Install libpostal C library:

brew install libpostal

Install the Package

# From wheel file
pip install usps_address_normalizer-1.0.0-py3-none-any.whl

# Or from source
pip install .

Usage

Basic Usage

from usps_address_normalizer import normalize_address

# Normalize any address format
address = normalize_address("128 king street floor 3 suite 301 san francisco california 94107")

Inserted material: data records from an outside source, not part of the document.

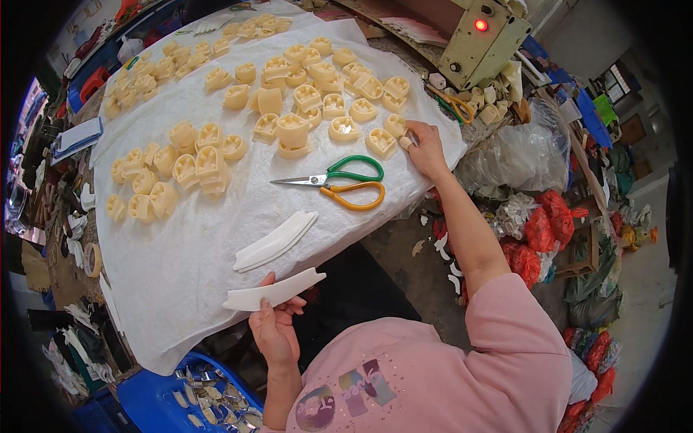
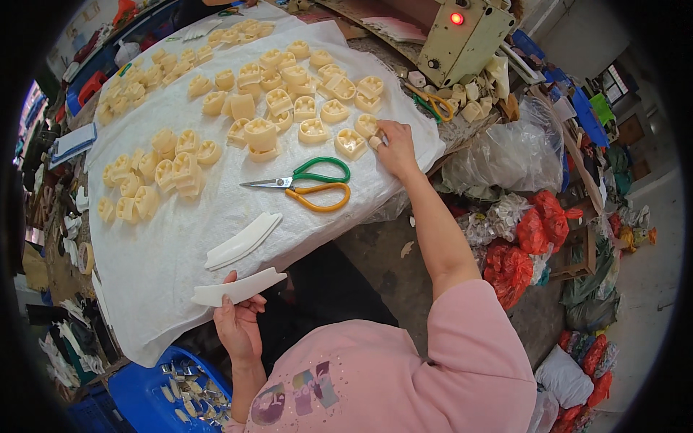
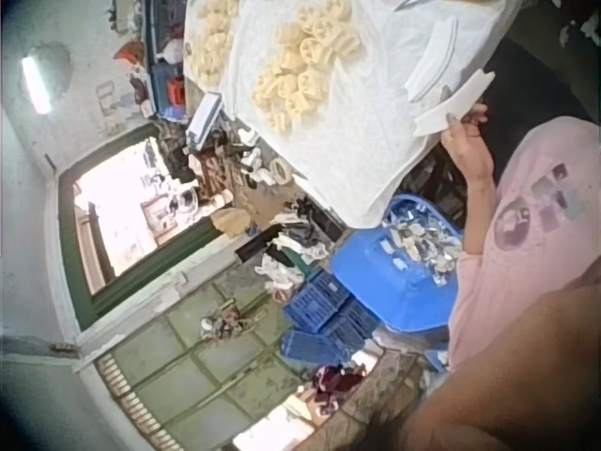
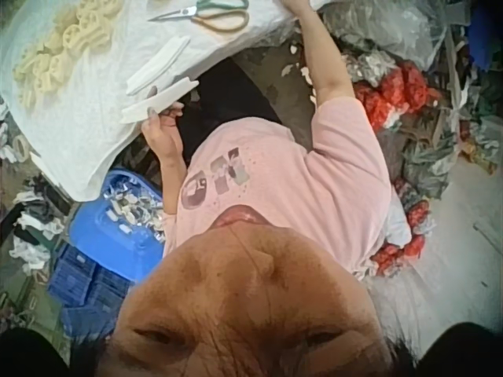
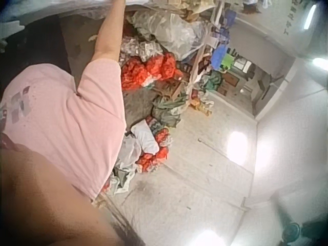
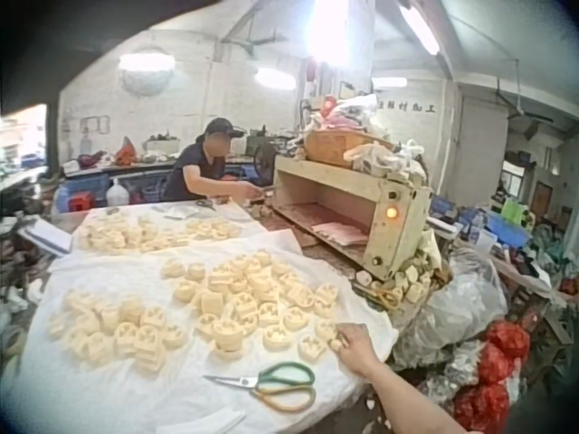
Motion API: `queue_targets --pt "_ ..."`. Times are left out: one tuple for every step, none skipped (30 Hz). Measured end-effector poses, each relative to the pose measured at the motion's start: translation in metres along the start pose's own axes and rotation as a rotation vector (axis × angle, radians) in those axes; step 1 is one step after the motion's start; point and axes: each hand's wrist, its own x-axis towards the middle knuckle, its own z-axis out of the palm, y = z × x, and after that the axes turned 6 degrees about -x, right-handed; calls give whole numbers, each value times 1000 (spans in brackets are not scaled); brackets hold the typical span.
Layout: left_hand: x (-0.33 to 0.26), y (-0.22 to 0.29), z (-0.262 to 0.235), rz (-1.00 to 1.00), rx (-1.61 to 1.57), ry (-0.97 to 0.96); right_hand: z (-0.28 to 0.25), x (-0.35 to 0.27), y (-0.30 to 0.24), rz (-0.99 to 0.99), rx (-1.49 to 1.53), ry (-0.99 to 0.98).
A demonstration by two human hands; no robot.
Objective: The worker is trimming excess material from molded shoe components using scissors and assembling/inspecting the parts.
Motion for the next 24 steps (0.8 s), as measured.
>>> queue_targets --pt "1 0 0 0 0 0 1 0 2 -145 -175 -4" --pt "2 0 0 -15 -14 -15 3 -2 5 -145 -176 -4" --pt "3 0 0 -29 -27 -27 7 -7 7 -118 -253 49" --pt "4 -1 0 -30 -28 -25 8 -9 10 -91 -329 102" --pt "5 -2 -1 -31 -28 -36 8 -7 13 -93 -330 100" --pt "6 -3 -1 -33 -29 -47 5 -3 14 -120 -305 51" --pt "7 -3 -1 -33 -32 -45 3 0 14 -148 -279 0" --pt "7 -3 -1 -31 -13 -29 0 3 15 -151 -280 -2" --pt "7 -3 -1 -27 8 -12 -7 6 10 -145 -147 35" --pt "7 -3 -2 -26 7 -6 -11 9 6 -139 -14 71" --pt "8 -3 -3 -25 -4 -2 -12 15 4 -143 -11 66" --pt "10 -3 -3 -26 -14 -3 -13 23 3 -154 -21 93" --pt "11 -2 -1 -25 -13 -1 -13 33 2 -166 -30 120" --pt "12 -1 0 -23 -19 8 -11 44 -1 -167 -27 119" --pt "14 0 2 -21 -25 18 -5 57 -9 -238 -56 120" --pt "15 0 1 -20 -22 23 1 67 -19 -309 -84 119" --pt "16 1 0 -6 -53 -17 7 76 -31 -310 -80 116" --pt "16 3 -1 11 -82 -51 14 85 -48 -277 -167 121" --pt "16 5 2 13 -81 -44 19 91 -60 -241 -258 130" --pt "17 7 5 18 -85 -43 22 97 -68 -245 -253 126" --pt "18 9 7 24 -89 -44 24 102 -76 -197 -366 132" --pt "18 9 8 27 -88 -41 27 106 -79 -148 -478 138" --pt "19 10 9 26 -85 -45 30 112 -77 -151 -476 138" --pt "19 10 9 23 -81 -48 34 115 -72 -155 -484 107"
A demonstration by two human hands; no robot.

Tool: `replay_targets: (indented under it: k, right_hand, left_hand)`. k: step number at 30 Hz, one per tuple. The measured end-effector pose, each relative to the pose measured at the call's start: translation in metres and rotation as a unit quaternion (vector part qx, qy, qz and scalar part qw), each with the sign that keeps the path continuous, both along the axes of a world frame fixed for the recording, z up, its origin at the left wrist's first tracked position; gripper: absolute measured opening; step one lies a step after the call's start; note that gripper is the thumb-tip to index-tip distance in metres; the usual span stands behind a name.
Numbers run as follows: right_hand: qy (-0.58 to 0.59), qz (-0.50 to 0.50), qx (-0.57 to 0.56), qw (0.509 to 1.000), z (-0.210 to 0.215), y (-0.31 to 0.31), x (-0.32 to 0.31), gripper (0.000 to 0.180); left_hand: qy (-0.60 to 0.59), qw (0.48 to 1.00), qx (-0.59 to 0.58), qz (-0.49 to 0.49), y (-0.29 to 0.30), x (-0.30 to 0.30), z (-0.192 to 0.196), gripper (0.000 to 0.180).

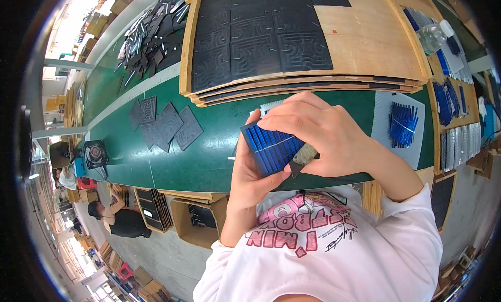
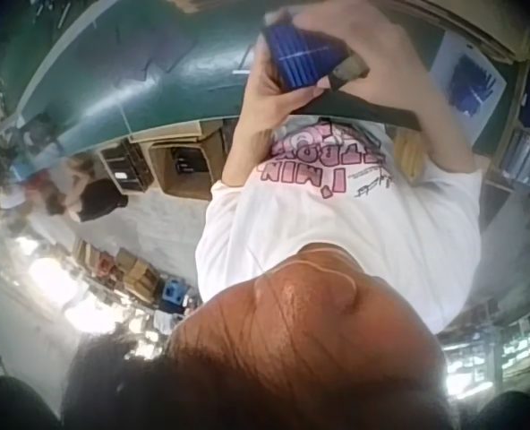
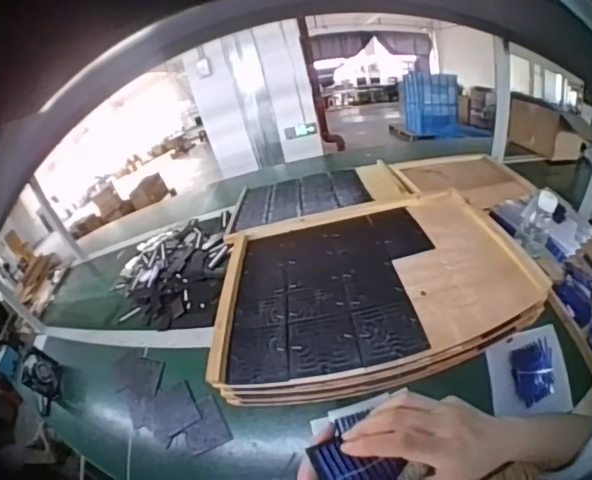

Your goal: The person assembles small solar panels by picking up square backings and solar cells from the table and wooden tray, then aligning and pressing the solar cells onto the backings by hand.

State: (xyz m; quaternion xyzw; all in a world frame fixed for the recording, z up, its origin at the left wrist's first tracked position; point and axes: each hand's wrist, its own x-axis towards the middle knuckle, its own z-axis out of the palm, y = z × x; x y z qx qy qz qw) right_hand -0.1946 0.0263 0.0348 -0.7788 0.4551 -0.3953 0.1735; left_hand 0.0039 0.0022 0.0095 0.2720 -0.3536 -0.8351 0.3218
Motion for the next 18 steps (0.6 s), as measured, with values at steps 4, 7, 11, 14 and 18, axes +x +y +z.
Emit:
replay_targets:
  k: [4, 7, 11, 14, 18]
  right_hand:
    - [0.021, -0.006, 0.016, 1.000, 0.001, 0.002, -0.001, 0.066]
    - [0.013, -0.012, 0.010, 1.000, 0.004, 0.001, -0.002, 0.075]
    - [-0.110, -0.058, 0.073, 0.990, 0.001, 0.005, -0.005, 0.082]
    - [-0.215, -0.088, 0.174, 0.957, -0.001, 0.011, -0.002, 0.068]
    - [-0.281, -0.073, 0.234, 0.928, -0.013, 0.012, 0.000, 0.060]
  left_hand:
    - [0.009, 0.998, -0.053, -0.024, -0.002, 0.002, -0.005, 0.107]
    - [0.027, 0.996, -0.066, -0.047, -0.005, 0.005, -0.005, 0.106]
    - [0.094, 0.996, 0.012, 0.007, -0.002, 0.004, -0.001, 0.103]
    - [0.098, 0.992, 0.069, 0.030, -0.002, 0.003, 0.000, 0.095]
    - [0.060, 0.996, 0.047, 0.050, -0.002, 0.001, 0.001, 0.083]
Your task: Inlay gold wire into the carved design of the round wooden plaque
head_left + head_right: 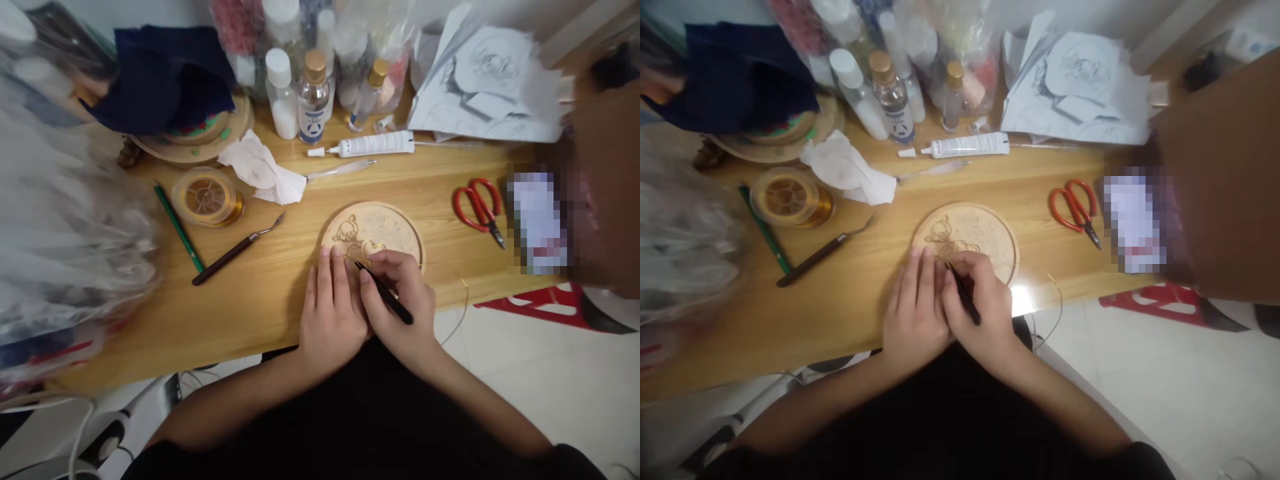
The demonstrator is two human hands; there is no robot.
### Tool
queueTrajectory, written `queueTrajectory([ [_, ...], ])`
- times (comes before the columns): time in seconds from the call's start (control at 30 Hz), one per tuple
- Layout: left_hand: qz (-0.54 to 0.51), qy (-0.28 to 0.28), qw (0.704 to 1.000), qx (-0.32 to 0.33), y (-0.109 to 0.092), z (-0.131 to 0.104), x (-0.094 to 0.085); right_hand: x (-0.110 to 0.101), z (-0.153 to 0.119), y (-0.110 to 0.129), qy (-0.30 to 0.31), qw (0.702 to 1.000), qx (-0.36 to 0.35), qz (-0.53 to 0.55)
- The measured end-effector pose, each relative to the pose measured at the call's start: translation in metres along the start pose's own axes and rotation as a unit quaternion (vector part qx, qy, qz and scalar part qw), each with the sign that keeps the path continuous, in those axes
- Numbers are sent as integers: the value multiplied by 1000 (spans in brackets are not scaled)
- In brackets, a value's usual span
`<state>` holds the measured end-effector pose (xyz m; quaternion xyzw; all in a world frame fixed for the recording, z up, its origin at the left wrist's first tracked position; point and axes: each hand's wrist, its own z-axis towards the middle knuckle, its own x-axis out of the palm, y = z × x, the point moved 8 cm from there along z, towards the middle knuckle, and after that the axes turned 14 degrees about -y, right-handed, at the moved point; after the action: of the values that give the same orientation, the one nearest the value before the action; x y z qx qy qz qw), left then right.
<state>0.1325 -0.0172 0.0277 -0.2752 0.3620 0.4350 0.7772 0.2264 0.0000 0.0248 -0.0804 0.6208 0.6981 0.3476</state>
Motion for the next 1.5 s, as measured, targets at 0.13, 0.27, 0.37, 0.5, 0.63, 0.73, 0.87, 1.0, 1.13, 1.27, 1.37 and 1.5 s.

# Access individual components
print(address.line1)           # 128 KING ST
print(address.line2)           # FL 3 STE 301
print(address.city)            # SAN FRANCISCO
print(address.state)           # CA
print(address.zip_code)        # 94107

Computed Properties

# Get combined city, state, ZIP
print(address.city_state_zip)
# Output: SAN FRANCISCO, CA 94107

# Get full formatted address
print(address.full_address)
# Output:
# 128 KING ST
# FL 3 STE 301
# SAN FRANCISCO, CA 94107

Dictionary Export

# Convert to dictionary
data = address.as_dict()
print(data)
# Output:
# {
#     'line1': '128 KING ST',
#     'line2': 'FL 3 STE 301',
#     'city': 'SAN FRANCISCO',
#     'state': 'CA',
#     'zip_code': '94107',
#     'city_state_zip': 'SAN FRANCISCO, CA 94107',
#     'full_address': '128 KING ST\nFL 3 STE 301\nSAN FRANCISCO, CA 94107'
# }

Examples

Simple Address (No Unit)

address = normalize_address("100 Market Street San Francisco CA 94105")

print(address.line1)    # 100 MARKET ST
print(address.line2)    # (empty string)
print(address.city)     # SAN FRANCISCO
print(address.state)    # CA
print(address.zip_code) # 94105

Complex Address with Multiple Units

address = normalize_address("128 N King St, Floor 3, Suite 301, San Francisco, CA 94107")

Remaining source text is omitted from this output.